→ WHAT IS EXPECTED
Search the material below for the string "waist". Return every line that holds it.

→ RAW DATA
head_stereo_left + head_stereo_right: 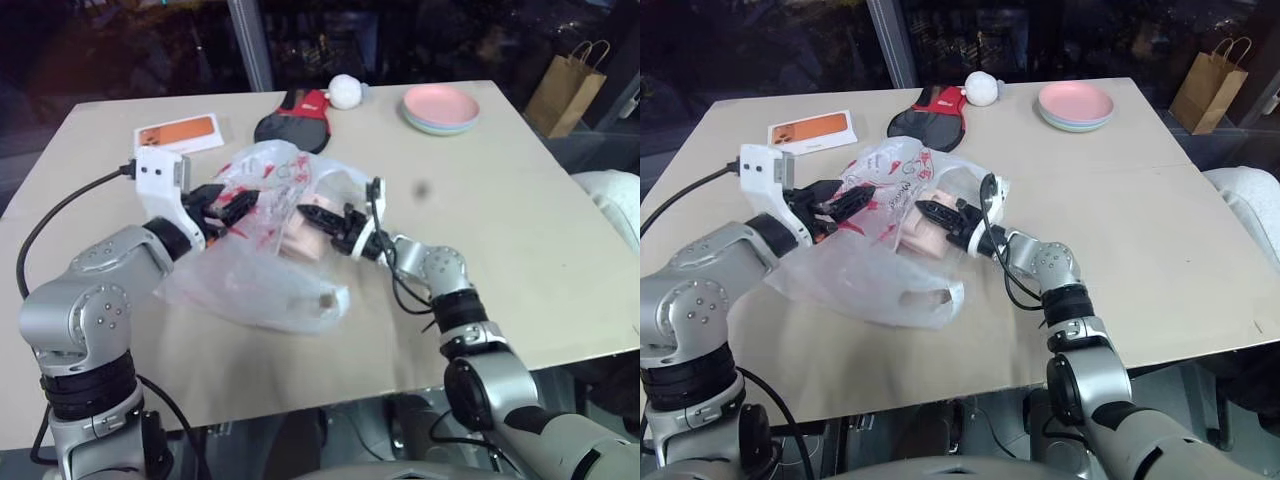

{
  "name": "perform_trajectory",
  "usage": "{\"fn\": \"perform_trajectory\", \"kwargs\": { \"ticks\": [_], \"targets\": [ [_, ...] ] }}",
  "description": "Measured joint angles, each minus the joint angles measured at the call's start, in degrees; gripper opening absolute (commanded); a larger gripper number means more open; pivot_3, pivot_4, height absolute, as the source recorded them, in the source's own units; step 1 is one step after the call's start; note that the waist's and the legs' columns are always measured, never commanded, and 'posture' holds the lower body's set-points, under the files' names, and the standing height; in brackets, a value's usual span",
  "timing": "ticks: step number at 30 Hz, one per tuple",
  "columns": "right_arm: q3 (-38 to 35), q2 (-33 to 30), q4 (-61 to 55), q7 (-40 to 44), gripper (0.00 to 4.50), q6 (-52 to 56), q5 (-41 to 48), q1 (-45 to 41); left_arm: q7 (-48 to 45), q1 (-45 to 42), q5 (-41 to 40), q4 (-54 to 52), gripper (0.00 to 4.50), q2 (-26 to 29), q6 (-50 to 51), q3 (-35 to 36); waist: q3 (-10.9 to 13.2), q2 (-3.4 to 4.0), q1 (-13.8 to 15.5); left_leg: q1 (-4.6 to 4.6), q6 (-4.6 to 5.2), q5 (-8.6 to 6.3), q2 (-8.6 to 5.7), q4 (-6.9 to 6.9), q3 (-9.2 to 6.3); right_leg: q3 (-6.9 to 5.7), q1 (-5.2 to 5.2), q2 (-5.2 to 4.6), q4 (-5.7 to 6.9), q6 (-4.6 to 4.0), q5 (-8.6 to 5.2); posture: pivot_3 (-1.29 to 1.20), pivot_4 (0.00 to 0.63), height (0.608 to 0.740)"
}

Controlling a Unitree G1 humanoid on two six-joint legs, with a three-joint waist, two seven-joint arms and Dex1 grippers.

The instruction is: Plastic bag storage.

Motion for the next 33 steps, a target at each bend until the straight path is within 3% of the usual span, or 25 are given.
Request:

→ WORKED SOLUTION
  "description": "Measured joint angles, each minus the joint angles measured at the call's start, in degrees; gripper opening absolute (commanded); a larger gripper number means more open; pivot_3, pivot_4, height absolute, as the source recorded them, in the source's own units; step 1 is one step after the call's start; note that the waist's and the legs' columns are always measured, never commanded, and 'posture' holds the lower body's set-points, under the files' names, and the standing height; in brackets, a value's usual span",
  "columns": "right_arm: q3 (-38 to 35), q2 (-33 to 30), q4 (-61 to 55), q7 (-40 to 44), gripper (0.00 to 4.50), q6 (-52 to 56), q5 (-41 to 48), q1 (-45 to 41); left_arm: q7 (-48 to 45), q1 (-45 to 42), q5 (-41 to 40), q4 (-54 to 52), gripper (0.00 to 4.50), q2 (-26 to 29), q6 (-50 to 51), q3 (-35 to 36); waist: q3 (-10.9 to 13.2), q2 (-3.4 to 4.0), q1 (-13.8 to 15.5); left_leg: q1 (-4.6 to 4.6), q6 (-4.6 to 5.2), q5 (-8.6 to 6.3), q2 (-8.6 to 5.7), q4 (-6.9 to 6.9), q3 (-9.2 to 6.3); right_leg: q3 (-6.9 to 5.7), q1 (-5.2 to 5.2), q2 (-5.2 to 4.6), q4 (-5.7 to 6.9), q6 (-4.6 to 4.0), q5 (-8.6 to 5.2); posture: pivot_3 (-1.29 to 1.20), pivot_4 (0.00 to 0.63), height (0.608 to 0.740)"
Controlling a Unitree G1 humanoid on two six-joint legs, with a three-joint waist, two seven-joint arms and Dex1 grippers.

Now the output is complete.